I quickly pulled the item up in SketchUp and rebuilt it with straight corners. The design was much more “boxy” and didn’t look as commercial as the previous versions. The print: almost perfect!







It printed without physical problems, but once I got home and put it on several pairs of headphones, I realized that the part that clips around the headphones still needs to be adjusted. While the height is perfect, the zig-zag bumps weren’t spaced correctly to hold the cable in-place, and the outside bump probably needs to be a touch taller. This doesn’t stop the clip for working as intended, just not as perfectly as I had hoped.

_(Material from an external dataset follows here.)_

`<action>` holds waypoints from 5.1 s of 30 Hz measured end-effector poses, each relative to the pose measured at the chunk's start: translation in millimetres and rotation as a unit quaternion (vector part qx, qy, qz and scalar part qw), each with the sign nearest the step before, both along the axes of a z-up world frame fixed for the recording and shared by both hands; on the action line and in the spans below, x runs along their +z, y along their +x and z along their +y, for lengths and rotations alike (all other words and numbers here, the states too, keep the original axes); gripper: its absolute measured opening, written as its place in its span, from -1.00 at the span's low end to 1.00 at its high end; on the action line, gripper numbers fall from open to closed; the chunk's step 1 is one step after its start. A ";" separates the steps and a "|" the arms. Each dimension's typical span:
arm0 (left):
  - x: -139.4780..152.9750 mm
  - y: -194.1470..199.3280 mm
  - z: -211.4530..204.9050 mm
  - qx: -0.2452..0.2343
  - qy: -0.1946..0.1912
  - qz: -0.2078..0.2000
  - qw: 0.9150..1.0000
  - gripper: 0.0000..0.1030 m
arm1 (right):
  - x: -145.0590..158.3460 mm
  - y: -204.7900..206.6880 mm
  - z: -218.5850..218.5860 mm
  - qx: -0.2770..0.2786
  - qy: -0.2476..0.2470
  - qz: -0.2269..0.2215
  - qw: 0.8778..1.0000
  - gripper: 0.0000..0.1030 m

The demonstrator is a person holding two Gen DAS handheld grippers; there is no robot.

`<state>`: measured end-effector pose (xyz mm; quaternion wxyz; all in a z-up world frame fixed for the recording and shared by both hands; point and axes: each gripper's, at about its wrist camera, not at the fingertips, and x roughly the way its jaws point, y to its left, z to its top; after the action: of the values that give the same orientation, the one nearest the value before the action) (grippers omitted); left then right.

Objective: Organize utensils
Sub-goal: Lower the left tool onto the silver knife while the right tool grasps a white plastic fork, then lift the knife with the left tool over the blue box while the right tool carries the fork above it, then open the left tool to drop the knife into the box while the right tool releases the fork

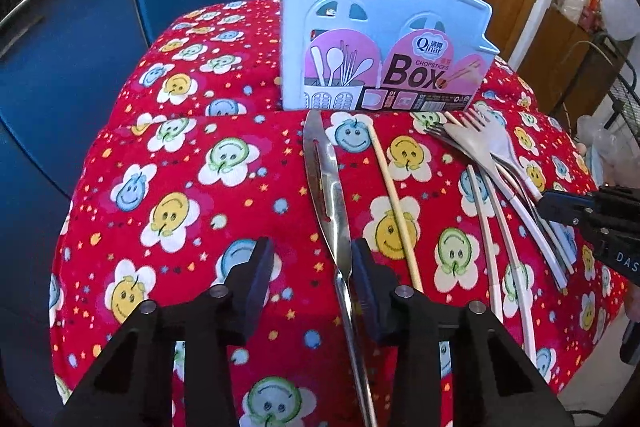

Of course, this is the beauty of “desktop innovation”: I can iterate as quickly as I want to with design and 3D prints to get to a final object that meets the intended goals, let’s me learn along the way, and is just plain cool.

The Tiny Details

You might see that there is a small logo on the item. It is a pair of headphones merged with an iconified version of a shirt. I figured that if I’m testing one dimension of tiny, why not test two by seeing how an embossed design looks at this resolution. In all honesty, I’m surprised it showed up at all! It’s certainly not as distinct as if it were on a injection-molded plastic piece, but for a home 3D printed piece, it’s not horrible.

The Thing Online

While not perfect, I think this is a good enough place to be to post it to Thingiverse. If nothing else, it might serve as a test of printing tiny things with your 3D printer. I’ve posted both with and without the headphone logo.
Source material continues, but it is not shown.